Pick every line from the data below that contains the string "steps" and copy it.
-- Input data follows --
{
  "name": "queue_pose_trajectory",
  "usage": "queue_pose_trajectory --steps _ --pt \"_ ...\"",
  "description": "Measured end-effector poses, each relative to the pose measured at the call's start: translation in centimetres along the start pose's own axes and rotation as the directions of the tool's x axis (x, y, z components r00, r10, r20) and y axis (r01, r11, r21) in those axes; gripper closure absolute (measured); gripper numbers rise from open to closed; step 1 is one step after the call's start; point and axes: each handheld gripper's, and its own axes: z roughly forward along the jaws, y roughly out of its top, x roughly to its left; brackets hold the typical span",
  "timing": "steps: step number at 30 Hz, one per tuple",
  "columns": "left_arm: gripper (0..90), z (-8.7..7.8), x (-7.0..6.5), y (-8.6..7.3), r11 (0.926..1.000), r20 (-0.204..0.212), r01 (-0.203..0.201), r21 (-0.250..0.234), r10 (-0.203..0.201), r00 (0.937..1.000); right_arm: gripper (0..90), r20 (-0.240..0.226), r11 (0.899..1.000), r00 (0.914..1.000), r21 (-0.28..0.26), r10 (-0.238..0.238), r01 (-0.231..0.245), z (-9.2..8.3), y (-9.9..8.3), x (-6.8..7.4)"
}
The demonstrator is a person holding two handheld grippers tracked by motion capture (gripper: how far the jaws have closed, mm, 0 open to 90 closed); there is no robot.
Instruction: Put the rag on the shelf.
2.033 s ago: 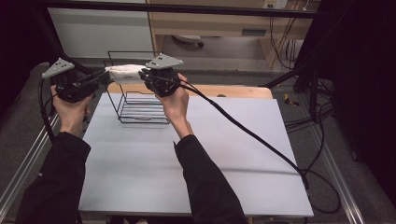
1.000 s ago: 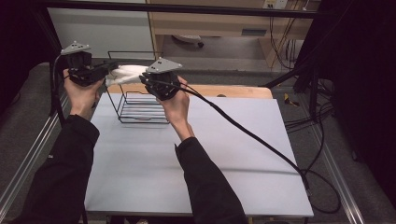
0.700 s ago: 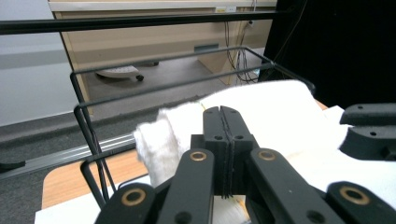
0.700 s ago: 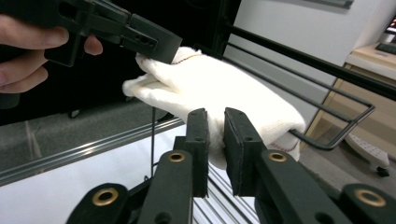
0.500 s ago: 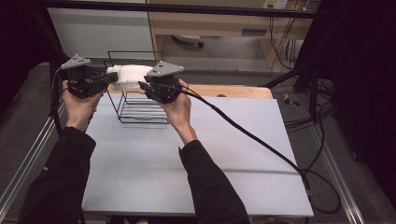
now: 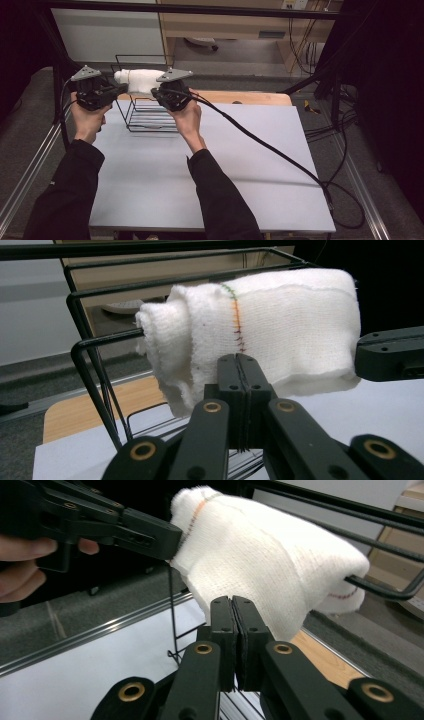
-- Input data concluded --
**Solution:**
  "usage": "queue_pose_trajectory --steps _ --pt \"_ ...\"",
  "timing": "steps: step number at 30 Hz, one per tuple",

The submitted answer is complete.